Comment je vis ma foi

La manière dont je vis ma foi se voit dans les détails. En fait, certains de mes collègues sont choqués quand ils apprennent que je suis mormon. Oui, les Mormons ECOUTE DE LA MUSIQUE ! Ma religion ne se voit pas comme un nez au milieu de la figure. Je ne la cache pas non plus. C’est faire ma prière, et pas seulement quand j’ai besoin de quelque chose. Être mormon ne signifie rien si je n’ai pas de relation avec mon Père céleste. C’est le cœur même de ma foi, et pour moi le meilleur moyen est de parler avec lui.

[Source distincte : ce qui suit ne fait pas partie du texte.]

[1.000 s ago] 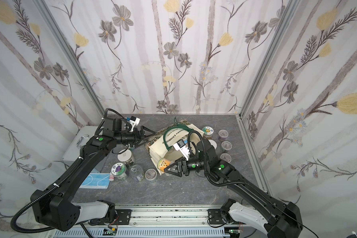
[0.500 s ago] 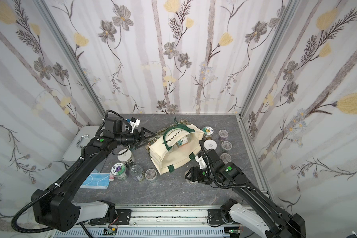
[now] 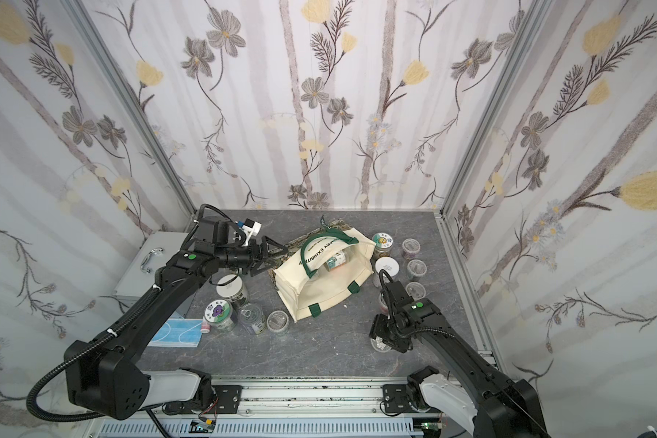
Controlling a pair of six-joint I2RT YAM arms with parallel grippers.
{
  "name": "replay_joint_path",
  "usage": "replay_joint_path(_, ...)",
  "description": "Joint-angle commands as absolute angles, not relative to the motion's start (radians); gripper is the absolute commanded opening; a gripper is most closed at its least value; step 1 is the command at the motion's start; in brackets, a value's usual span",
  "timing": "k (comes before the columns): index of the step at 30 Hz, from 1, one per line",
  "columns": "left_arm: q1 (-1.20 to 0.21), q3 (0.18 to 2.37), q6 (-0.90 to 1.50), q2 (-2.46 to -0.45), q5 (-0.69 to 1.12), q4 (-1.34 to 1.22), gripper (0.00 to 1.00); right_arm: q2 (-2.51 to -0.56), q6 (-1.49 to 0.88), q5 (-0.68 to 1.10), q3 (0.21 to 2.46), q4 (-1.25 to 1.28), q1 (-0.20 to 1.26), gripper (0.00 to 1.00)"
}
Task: Take out the seed jars from the canvas bag
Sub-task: Place the seed jar at the center of the board.
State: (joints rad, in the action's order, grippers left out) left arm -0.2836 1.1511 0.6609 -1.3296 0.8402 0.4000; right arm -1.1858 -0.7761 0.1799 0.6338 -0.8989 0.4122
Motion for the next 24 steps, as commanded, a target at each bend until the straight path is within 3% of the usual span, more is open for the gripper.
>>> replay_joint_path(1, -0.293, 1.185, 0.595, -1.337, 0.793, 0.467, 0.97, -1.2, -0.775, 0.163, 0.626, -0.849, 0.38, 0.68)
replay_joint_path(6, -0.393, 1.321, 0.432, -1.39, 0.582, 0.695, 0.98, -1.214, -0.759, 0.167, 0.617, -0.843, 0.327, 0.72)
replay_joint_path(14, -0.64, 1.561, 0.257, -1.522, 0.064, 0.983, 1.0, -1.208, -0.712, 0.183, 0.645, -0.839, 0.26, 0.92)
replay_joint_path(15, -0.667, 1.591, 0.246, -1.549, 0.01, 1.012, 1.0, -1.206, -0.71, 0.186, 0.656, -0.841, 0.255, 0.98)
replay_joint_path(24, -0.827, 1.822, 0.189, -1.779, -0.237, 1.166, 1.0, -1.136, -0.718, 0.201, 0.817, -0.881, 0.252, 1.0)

Cet été j’essaie un nouveau truc : dans mes prières du soir, je me concentre uniquement sur les choses pour lesquelles je suis reconnaissant, je ne demande rien. Cela m’aide à trouver les bénédictions de la journée et tout ce que j’ai reçu. Ensuite, le matin et tout au long de la journée, je fais mes demandes. Jusque-là, ça me plaît. L’autre détail essentiel pour moi est de prendre le temps d’étudier chaque jour les Écritures. Il se passe quelque chose de puissant et inexplicable quand je lis le Livre de Mormon et la Bible, qui affecte instantanément mon humeur, qui adoucit les zones dures et met les choses en perspective. Les Écritures et la prière, voilà les fondements de ma foi. Ils me mettent « dans l’ambiance » et tout part de là.